Sentía que mi respiración no daba para más pero aun así seguía corriendo. Chocando contra las personas. Hubo veces en la que casi me atropellaban. Pero eso no hacía que me detuviera.
Hasta que tuve que tropezar con una banqueta y para mi mala suerte doblarme el tobillo. Intente pararme y cuando lo logre, me recargue en la pared que estaba cerca, y me iba apoyando en ella mientras cojeaba, terminando en esconderme en un callejón oscuro.
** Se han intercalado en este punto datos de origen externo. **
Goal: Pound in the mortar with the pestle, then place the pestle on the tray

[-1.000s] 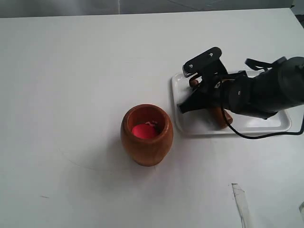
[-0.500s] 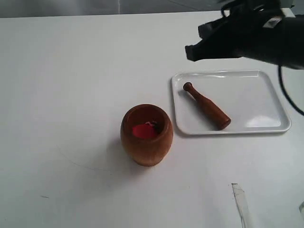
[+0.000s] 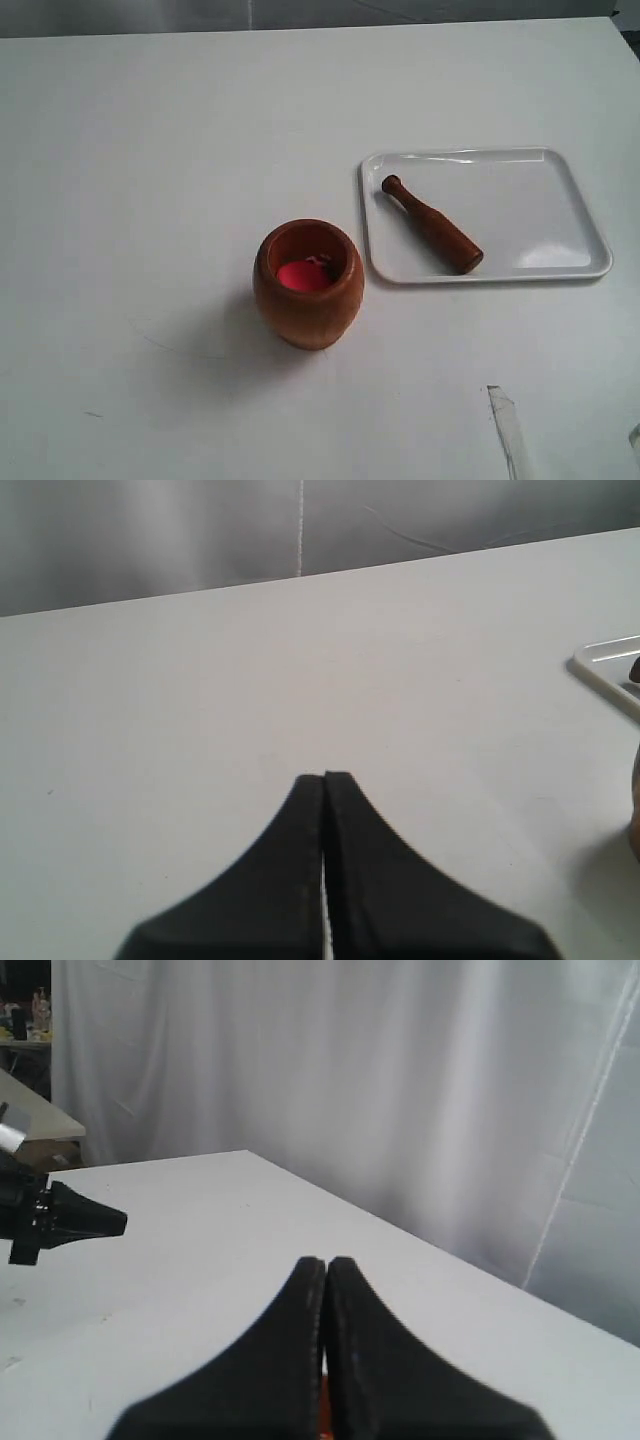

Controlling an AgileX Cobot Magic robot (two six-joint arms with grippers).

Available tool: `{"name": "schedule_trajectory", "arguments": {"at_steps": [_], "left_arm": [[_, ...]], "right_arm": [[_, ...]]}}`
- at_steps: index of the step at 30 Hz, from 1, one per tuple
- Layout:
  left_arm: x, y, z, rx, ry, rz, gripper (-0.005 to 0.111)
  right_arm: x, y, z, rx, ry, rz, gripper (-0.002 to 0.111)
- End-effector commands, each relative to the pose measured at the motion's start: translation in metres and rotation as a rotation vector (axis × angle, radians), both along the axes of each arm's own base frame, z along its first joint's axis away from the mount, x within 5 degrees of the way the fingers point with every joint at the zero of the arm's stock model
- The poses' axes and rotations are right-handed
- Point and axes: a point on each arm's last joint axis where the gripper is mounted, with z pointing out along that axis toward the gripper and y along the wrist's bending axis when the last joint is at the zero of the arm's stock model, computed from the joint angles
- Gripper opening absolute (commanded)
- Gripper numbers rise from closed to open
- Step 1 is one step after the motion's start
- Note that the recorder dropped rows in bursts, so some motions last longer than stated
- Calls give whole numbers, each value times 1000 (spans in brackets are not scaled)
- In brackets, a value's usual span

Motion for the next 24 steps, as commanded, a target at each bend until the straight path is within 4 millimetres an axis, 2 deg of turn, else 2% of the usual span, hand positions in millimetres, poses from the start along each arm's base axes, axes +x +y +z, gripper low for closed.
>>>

Grave error. Ya que sentí que estaba siendo observada, ladee mi cabeza hacia más allá del callejón y pude apreciar unos ojos destellantes. Ojos rojos. Y una sonrisa que mostraba unos dientes impecables, que mostraban claramente burla.
Esto parecía el juego del gato y al ratón.
Él mi depredador y yo su débil y torpe presa.
No sé en qué momento, me tenía entre la fría pared del callejón y él. Quería gritar, necesitaba hacerlo, pero nada salía de mi boca. Lo seguí mirando y el seguía teniendo esa perfecta sonrisa. Acerco su rostro hacia el mío y yo solo atine a cerrar los ojos, ya no sabía si era por miedo o por que ya sabía que vendría. Me fui por la segunda opción.
Sentí la presión de sus labios contra los míos.
Odiaba esa sensación pero igualmente anhelaba volver a sentir sus labios fríos y su lengua experta. Presiono su cuerpo contra el mío y siguió besándome con ese salvajismo que lo caracterizaba. Yo solo le correspondí a su beso, no podía hacer nada, y no quería hacer nada.
Finalmente dejo de besarme y yo abrí los ojos frustrada que haya terminado el beso. Me miró fijamente por unos segundos y luego puso sus heladas manos dentro de mi blusa, exactamente hasta en mi cintura, y para pronto volverlo un abrazo. Yo lentamente subí los brazos a sus hombros, hasta llegar a su cuello y poder abrazarlo. Me sonrió, pero ya no con burla… Sí no que, era esa sonrisa con la que cautivaba. Su sonrisa torcida, mi favorita. Luego bajo su rostro hacia mi cuello dejando pequeños besos sobre el.
—Sabes que no puedes escapar, pequeña. —susurró él contra la piel de mi cuello, y luego sentí que clavaba sus pequeñas y afiladas cuchillas en el.
Luego de eso, todo se volvió oscuro… otra vez.